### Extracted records
#####

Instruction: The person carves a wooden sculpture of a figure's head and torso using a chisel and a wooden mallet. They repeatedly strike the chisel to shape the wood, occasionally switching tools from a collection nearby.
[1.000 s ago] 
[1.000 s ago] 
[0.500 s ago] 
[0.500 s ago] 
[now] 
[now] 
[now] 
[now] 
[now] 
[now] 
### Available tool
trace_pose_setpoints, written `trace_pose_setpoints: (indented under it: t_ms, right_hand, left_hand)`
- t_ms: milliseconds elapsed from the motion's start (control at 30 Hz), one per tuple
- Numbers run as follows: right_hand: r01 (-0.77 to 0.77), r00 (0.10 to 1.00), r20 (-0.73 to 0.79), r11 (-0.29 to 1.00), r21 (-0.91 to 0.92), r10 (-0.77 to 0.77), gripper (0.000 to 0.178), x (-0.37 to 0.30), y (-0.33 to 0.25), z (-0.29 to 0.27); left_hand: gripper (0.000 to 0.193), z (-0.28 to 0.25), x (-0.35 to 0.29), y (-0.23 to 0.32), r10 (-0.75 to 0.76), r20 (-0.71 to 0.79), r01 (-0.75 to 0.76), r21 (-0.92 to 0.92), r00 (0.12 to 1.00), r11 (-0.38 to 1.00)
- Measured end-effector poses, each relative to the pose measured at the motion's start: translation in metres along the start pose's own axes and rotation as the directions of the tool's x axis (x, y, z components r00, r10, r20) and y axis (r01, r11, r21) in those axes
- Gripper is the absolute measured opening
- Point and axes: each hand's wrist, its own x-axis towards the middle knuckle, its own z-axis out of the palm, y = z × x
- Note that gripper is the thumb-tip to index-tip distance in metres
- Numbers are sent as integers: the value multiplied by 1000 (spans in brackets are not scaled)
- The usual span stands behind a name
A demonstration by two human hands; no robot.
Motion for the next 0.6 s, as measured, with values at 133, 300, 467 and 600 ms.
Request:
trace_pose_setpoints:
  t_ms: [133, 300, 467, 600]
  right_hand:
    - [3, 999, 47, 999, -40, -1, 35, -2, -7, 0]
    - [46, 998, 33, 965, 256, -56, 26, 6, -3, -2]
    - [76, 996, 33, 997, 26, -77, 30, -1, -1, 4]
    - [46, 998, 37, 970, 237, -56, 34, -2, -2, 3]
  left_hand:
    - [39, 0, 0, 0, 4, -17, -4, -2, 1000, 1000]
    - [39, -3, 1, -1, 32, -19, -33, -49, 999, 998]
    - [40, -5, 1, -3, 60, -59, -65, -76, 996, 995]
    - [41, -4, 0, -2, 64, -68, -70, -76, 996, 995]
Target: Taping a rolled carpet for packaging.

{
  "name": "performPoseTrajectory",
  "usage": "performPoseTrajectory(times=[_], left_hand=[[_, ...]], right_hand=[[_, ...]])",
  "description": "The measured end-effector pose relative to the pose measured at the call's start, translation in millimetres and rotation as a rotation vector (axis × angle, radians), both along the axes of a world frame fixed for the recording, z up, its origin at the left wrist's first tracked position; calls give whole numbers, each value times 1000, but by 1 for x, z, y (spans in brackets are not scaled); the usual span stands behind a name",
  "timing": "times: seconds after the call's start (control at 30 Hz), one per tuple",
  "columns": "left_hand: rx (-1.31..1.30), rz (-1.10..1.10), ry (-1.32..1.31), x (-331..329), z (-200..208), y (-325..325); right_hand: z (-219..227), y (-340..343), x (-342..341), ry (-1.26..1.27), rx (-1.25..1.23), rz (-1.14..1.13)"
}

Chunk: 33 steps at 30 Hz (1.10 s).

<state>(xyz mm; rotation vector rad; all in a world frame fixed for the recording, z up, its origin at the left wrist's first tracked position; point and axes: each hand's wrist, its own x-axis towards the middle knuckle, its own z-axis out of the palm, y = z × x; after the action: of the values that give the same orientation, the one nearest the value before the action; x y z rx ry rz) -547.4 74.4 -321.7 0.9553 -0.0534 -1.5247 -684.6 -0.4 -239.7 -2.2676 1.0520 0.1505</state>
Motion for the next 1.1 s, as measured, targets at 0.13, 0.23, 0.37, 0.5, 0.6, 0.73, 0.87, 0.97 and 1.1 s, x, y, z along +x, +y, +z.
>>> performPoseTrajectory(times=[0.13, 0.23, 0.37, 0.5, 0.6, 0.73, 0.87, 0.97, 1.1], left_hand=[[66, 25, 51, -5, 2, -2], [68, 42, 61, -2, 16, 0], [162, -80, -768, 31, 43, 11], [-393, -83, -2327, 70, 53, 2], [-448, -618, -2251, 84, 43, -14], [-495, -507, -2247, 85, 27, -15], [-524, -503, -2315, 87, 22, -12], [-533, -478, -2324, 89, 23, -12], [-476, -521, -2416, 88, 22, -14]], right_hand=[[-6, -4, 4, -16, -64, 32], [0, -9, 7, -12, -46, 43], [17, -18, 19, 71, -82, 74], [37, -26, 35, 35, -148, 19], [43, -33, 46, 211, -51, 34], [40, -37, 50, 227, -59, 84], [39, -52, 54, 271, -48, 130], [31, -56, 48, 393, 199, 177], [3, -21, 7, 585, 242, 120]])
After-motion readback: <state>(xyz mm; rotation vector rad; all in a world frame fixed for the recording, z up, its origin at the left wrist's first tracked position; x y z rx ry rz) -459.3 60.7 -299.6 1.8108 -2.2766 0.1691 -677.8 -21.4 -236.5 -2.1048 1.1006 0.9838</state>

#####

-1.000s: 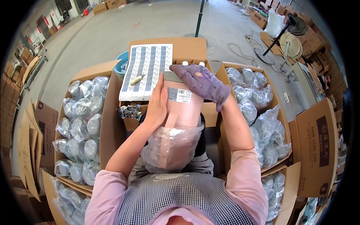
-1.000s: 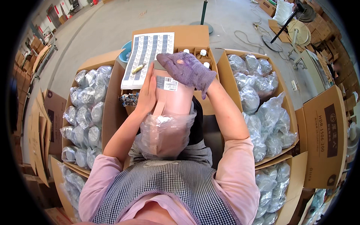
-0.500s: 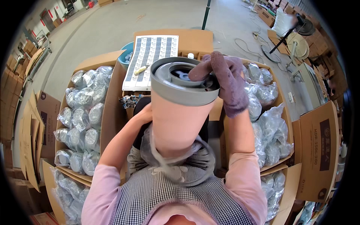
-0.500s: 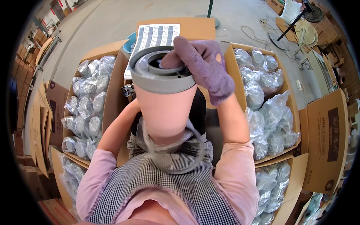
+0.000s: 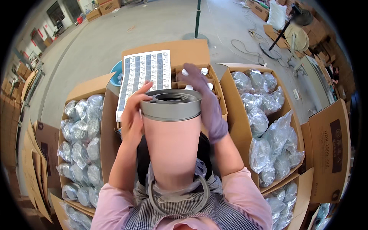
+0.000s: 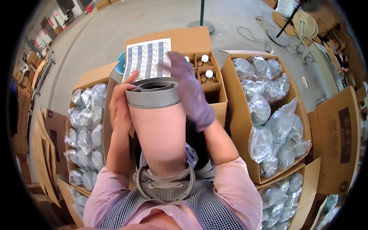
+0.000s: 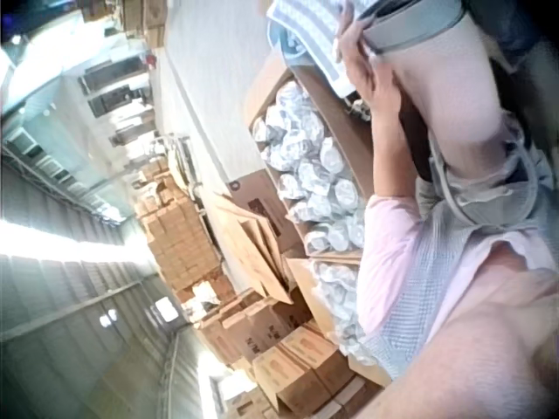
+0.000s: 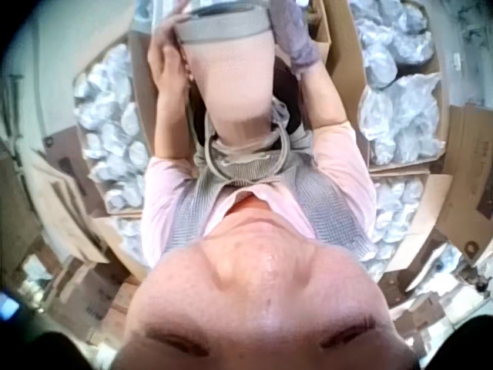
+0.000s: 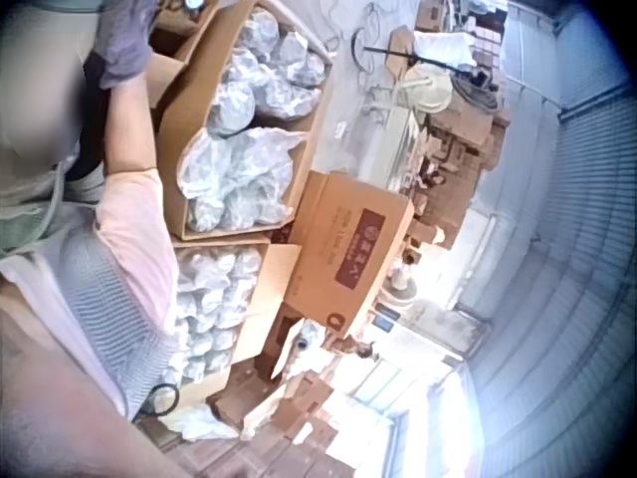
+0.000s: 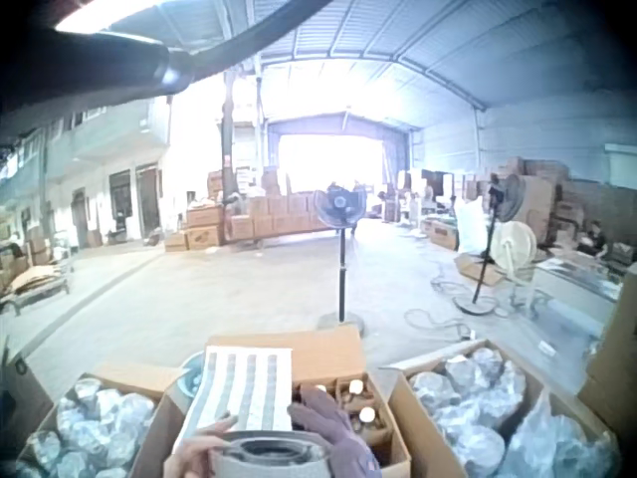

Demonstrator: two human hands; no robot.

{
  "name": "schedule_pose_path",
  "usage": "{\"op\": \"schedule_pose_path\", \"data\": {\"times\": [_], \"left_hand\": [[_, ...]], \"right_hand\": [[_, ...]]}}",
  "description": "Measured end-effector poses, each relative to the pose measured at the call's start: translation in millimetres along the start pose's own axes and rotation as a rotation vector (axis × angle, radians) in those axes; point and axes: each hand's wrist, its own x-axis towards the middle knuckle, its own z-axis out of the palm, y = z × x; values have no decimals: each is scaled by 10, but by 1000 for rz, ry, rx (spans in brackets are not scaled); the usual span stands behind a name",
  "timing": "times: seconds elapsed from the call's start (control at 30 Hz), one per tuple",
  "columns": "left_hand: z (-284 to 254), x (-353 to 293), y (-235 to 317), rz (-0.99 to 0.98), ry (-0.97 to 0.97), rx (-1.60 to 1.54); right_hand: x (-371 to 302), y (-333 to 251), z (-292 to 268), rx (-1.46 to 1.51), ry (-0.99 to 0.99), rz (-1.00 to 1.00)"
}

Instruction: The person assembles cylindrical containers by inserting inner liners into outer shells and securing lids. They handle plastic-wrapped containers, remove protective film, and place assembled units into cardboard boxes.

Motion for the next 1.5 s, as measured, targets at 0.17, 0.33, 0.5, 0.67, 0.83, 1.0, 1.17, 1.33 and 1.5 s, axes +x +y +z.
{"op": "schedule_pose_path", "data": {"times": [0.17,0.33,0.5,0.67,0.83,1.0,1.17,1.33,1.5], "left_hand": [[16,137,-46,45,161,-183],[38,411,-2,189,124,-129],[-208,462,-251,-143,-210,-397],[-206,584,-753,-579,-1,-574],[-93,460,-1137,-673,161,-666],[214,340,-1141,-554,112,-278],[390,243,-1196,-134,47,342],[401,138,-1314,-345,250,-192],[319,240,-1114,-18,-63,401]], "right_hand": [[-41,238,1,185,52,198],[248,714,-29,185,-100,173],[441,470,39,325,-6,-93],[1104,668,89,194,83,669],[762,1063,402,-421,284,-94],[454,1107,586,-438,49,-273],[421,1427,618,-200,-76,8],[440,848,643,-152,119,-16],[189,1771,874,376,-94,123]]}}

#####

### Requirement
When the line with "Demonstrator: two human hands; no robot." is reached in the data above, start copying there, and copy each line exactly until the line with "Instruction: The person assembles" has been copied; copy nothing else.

### Output of the exercise
Demonstrator: two human hands; no robot.

{
  "name": "schedule_pose_path",
  "usage": "{\"op\": \"schedule_pose_path\", \"data\": {\"times\": [_], \"left_hand\": [[_, ...]], \"right_hand\": [[_, ...]]}}",
  "description": "Measured end-effector poses, each relative to the pose measured at the call's start: translation in millimetres along the start pose's own axes and rotation as a rotation vector (axis × angle, radians) in those axes; point and axes: each hand's wrist, its own x-axis towards the middle knuckle, its own z-axis out of the palm, y = z × x; values have no decimals: each is scaled by 10, but by 1000 for rz, ry, rx (spans in brackets are not scaled); the usual span stands behind a name",
  "timing": "times: seconds elapsed from the call's start (control at 30 Hz), one per tuple",
  "columns": "left_hand: z (-284 to 254), x (-353 to 293), y (-235 to 317), rz (-0.99 to 0.98), ry (-0.97 to 0.97), rx (-1.60 to 1.54); right_hand: x (-371 to 302), y (-333 to 251), z (-292 to 268), rx (-1.46 to 1.51), ry (-0.99 to 0.99), rz (-1.00 to 1.00)"
}

Instruction: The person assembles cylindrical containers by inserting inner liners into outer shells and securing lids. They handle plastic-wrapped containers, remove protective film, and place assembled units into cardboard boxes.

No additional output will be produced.